1. Establish the null hypothesis (H0) and the alternative hypothesis (Ha):
- Null hypothesis (H0): There is no significant difference in sociability among students at the three universities.
- Alternative hypothesis (Ha): There is a significant difference in sociability among students at the three universities.

2. Determine the appropriate test statistic:
Since we are comparing means from three independent groups, we can use a one-way analysis of variance (ANOVA) test.

3. Set the significance level (α):
In this case, the significance level is given as .05.

4. Compute the test statistic:
Using the ANOVA test, we calculate the F-statistic.

5. Determine the critical value(s):
By comparing the test statistic to the critical value(s) from the F-distribution table, we can determine if the results are statistically significant.

6. Make a decision and interpret the results:
If the test statistic exceeds the critical value(s), we reject the null hypothesis in favor of the alternative hypothesis. Otherwise, if the test statistic falls within the critical region, we fail to reject the null hypothesis.

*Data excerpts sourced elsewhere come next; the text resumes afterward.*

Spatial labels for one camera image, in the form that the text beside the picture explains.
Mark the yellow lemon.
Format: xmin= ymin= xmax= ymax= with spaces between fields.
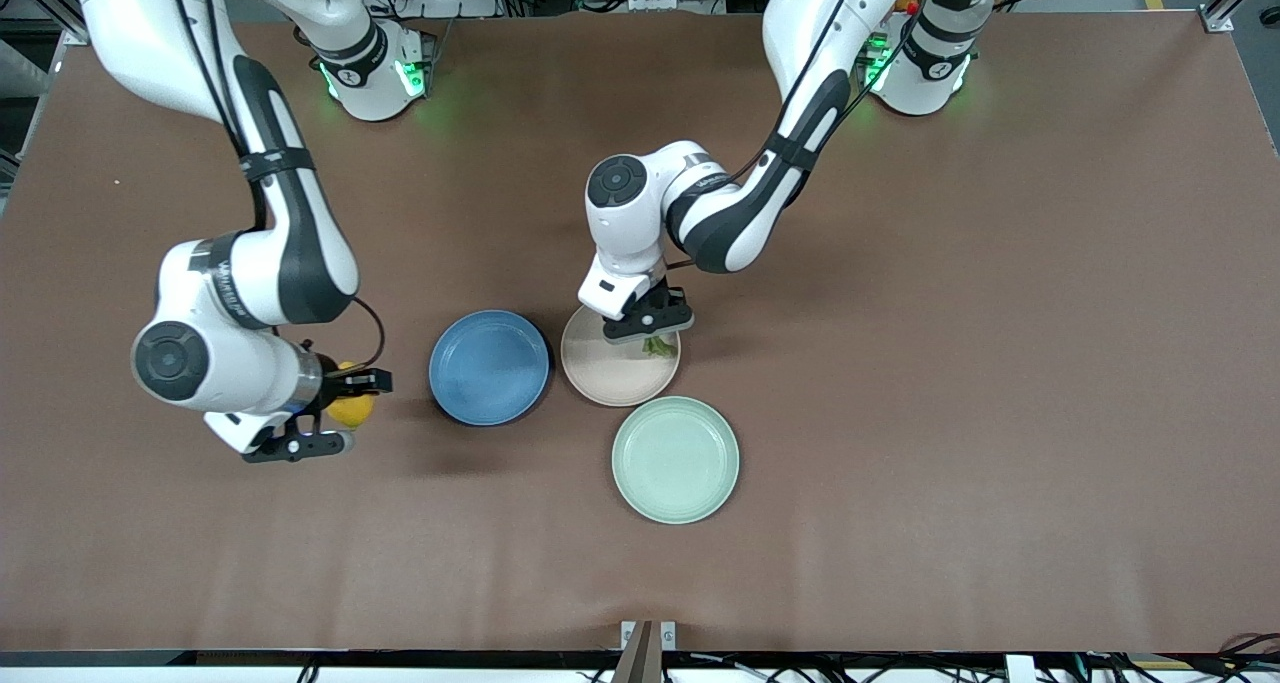
xmin=325 ymin=361 xmax=377 ymax=430

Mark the beige plate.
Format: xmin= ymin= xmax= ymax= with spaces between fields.
xmin=560 ymin=303 xmax=682 ymax=408

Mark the blue plate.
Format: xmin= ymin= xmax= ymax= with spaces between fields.
xmin=428 ymin=309 xmax=552 ymax=427

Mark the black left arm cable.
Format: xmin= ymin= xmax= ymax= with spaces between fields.
xmin=665 ymin=0 xmax=941 ymax=269

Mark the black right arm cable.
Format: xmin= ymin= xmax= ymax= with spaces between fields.
xmin=165 ymin=0 xmax=387 ymax=374

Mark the pale green plate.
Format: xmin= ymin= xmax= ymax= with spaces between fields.
xmin=611 ymin=395 xmax=742 ymax=525

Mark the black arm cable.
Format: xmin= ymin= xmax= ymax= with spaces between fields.
xmin=665 ymin=0 xmax=941 ymax=269
xmin=165 ymin=0 xmax=387 ymax=374

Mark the metal table edge bracket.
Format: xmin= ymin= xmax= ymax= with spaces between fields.
xmin=620 ymin=620 xmax=678 ymax=683

(b) The effect size for the study can be measured using eta-squared (η²), which represents the proportion of total variation in the dependent variable (sociability) explained by the independent variable (university).

(c) Explanation:
(a) Hypothesis testing involves setting up two competing hypotheses (null and alternative), selecting an appropriate test statistic, determining a significance level, calculating the test statistic, comparing it to critical values, and making a decision based on the results. In this case, the hypothesis testing would determine if there is a significant difference in sociability among students at the three universities.

(b) Effect size measures the magnitude of the relationship between variables. In this study, eta-squared quantifies the proportion of variation in sociability that can be attributed to the university attended by students.

To summarize, part (a) involves conducting a hypothesis test to assess if there are differences in sociability among students at the three universities. Part (b) calculates the effect size, which describes the strength of the relationship between university attended and sociability.